Goal of the exercise: Repeat the entire listing below exactly.

Data shown:
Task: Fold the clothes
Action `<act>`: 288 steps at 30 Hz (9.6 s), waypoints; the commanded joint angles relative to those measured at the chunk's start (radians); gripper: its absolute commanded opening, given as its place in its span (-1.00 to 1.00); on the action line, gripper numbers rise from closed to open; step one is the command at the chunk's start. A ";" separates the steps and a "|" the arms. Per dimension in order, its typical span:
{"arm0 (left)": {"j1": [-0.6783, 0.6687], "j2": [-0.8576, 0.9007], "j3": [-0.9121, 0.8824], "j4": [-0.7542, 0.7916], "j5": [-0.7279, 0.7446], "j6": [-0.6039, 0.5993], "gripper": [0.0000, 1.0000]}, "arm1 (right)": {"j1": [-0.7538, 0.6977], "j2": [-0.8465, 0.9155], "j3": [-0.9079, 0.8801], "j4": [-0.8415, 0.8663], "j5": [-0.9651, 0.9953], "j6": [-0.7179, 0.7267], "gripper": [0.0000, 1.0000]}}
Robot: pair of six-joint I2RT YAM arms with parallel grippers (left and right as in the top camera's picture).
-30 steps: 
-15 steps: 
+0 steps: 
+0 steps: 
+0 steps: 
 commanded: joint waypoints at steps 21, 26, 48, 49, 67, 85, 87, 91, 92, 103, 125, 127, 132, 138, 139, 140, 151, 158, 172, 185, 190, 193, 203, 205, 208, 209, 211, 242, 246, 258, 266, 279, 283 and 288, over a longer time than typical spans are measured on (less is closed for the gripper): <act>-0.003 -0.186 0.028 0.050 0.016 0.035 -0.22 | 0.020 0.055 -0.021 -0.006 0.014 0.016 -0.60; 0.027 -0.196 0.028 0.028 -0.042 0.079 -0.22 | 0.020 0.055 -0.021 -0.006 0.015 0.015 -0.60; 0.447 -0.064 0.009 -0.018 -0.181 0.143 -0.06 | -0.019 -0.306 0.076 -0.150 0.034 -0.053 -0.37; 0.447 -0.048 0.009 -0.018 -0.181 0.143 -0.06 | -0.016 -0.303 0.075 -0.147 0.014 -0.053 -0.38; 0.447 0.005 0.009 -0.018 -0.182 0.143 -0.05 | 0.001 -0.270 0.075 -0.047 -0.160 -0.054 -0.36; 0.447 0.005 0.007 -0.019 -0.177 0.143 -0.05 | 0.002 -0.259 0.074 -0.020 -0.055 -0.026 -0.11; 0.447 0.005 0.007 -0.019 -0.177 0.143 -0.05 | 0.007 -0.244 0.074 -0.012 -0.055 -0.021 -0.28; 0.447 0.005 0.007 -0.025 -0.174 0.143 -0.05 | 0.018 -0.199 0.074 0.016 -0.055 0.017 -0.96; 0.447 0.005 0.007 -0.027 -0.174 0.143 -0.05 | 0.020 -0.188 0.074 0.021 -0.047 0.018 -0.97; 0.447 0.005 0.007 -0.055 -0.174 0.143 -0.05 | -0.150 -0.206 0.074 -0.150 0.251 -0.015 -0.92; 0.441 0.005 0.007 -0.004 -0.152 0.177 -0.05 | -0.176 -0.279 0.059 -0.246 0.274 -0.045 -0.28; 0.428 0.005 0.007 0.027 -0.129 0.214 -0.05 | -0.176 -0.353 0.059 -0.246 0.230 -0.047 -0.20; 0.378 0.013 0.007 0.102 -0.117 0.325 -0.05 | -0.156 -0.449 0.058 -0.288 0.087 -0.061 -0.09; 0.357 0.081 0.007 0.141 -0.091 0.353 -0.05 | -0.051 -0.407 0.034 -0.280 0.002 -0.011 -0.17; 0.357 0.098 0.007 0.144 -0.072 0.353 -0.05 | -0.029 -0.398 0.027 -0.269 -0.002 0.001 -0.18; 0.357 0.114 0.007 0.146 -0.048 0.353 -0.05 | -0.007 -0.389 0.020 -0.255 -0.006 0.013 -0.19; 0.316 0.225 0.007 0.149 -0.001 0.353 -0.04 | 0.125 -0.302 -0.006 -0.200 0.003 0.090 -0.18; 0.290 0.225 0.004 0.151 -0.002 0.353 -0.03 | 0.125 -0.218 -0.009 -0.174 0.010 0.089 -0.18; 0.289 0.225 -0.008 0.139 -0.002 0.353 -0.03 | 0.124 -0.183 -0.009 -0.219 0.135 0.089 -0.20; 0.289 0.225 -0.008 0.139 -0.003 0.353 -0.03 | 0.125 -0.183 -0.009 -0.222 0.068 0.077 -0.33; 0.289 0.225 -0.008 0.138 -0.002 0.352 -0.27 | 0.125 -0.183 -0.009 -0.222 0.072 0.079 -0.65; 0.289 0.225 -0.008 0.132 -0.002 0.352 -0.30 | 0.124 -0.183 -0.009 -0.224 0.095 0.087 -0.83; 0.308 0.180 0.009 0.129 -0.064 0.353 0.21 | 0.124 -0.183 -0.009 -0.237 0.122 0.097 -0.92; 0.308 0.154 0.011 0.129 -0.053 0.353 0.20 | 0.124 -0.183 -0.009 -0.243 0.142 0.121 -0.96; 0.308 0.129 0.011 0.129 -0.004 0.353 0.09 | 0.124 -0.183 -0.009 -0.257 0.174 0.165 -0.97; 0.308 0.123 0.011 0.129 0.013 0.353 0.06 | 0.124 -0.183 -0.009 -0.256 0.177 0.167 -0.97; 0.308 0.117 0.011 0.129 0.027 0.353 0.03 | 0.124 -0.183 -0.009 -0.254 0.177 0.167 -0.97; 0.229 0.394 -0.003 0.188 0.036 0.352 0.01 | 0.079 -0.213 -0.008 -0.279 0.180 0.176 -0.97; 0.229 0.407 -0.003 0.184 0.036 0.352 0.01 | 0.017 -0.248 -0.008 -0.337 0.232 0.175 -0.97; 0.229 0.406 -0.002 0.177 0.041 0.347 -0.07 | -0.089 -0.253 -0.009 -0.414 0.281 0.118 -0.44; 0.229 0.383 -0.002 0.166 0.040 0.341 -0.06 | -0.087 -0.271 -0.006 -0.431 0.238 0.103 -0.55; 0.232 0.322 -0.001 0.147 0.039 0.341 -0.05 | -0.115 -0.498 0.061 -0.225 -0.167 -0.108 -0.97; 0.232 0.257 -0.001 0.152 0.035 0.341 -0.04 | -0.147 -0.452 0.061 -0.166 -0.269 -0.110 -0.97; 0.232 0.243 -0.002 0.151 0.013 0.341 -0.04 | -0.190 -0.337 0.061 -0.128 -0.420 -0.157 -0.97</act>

Response:
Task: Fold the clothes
Action `<act>`: 288 steps at 30 Hz (9.6 s), waypoints; the commanded joint angles relative to those measured at the chunk's start (radians); gripper: its absolute commanded opening, given as its place in its span (-1.00 to 1.00); on the action line, gripper numbers rise from closed to open; step one is the command at the chunk's start. A ";" separates the steps and a "|" the arms. Per dimension in order, its typical span:
{"arm0 (left)": {"j1": [-0.6783, 0.6687], "j2": [-0.8576, 0.9007], "j3": [-0.9121, 0.8824], "j4": [-0.7542, 0.7916], "j5": [-0.7279, 0.7446], "j6": [-0.6039, 0.5993], "gripper": [0.0000, 1.0000]}, "arm1 (right)": {"j1": [-0.7538, 0.6977], "j2": [-0.8465, 0.9155], "j3": [-0.9079, 0.8801], "j4": [-0.8415, 0.8663], "j5": [-0.9651, 0.9953], "j6": [-0.7179, 0.7267], "gripper": [0.0000, 1.0000]}}
Robot: pair of six-joint I2RT YAM arms with parallel grippers (left and right as in the top camera's picture).
-30 steps: 
-15 steps: 
+0 steps: 
+0 steps: 
+0 steps: 
 commanded: joint waypoints at steps 21, 26, 48, 49, 67, 85, 87, 91, 92, 103, 125, 127, 132, 138, 139, 140, 151, 158, 172, 185, 190, 193, 203, 205, 208, 209, 211, 242, 246, 258, 266, 279, 283 and 288, over a longer time than typical spans are measured on (less is closed for the gripper): <act>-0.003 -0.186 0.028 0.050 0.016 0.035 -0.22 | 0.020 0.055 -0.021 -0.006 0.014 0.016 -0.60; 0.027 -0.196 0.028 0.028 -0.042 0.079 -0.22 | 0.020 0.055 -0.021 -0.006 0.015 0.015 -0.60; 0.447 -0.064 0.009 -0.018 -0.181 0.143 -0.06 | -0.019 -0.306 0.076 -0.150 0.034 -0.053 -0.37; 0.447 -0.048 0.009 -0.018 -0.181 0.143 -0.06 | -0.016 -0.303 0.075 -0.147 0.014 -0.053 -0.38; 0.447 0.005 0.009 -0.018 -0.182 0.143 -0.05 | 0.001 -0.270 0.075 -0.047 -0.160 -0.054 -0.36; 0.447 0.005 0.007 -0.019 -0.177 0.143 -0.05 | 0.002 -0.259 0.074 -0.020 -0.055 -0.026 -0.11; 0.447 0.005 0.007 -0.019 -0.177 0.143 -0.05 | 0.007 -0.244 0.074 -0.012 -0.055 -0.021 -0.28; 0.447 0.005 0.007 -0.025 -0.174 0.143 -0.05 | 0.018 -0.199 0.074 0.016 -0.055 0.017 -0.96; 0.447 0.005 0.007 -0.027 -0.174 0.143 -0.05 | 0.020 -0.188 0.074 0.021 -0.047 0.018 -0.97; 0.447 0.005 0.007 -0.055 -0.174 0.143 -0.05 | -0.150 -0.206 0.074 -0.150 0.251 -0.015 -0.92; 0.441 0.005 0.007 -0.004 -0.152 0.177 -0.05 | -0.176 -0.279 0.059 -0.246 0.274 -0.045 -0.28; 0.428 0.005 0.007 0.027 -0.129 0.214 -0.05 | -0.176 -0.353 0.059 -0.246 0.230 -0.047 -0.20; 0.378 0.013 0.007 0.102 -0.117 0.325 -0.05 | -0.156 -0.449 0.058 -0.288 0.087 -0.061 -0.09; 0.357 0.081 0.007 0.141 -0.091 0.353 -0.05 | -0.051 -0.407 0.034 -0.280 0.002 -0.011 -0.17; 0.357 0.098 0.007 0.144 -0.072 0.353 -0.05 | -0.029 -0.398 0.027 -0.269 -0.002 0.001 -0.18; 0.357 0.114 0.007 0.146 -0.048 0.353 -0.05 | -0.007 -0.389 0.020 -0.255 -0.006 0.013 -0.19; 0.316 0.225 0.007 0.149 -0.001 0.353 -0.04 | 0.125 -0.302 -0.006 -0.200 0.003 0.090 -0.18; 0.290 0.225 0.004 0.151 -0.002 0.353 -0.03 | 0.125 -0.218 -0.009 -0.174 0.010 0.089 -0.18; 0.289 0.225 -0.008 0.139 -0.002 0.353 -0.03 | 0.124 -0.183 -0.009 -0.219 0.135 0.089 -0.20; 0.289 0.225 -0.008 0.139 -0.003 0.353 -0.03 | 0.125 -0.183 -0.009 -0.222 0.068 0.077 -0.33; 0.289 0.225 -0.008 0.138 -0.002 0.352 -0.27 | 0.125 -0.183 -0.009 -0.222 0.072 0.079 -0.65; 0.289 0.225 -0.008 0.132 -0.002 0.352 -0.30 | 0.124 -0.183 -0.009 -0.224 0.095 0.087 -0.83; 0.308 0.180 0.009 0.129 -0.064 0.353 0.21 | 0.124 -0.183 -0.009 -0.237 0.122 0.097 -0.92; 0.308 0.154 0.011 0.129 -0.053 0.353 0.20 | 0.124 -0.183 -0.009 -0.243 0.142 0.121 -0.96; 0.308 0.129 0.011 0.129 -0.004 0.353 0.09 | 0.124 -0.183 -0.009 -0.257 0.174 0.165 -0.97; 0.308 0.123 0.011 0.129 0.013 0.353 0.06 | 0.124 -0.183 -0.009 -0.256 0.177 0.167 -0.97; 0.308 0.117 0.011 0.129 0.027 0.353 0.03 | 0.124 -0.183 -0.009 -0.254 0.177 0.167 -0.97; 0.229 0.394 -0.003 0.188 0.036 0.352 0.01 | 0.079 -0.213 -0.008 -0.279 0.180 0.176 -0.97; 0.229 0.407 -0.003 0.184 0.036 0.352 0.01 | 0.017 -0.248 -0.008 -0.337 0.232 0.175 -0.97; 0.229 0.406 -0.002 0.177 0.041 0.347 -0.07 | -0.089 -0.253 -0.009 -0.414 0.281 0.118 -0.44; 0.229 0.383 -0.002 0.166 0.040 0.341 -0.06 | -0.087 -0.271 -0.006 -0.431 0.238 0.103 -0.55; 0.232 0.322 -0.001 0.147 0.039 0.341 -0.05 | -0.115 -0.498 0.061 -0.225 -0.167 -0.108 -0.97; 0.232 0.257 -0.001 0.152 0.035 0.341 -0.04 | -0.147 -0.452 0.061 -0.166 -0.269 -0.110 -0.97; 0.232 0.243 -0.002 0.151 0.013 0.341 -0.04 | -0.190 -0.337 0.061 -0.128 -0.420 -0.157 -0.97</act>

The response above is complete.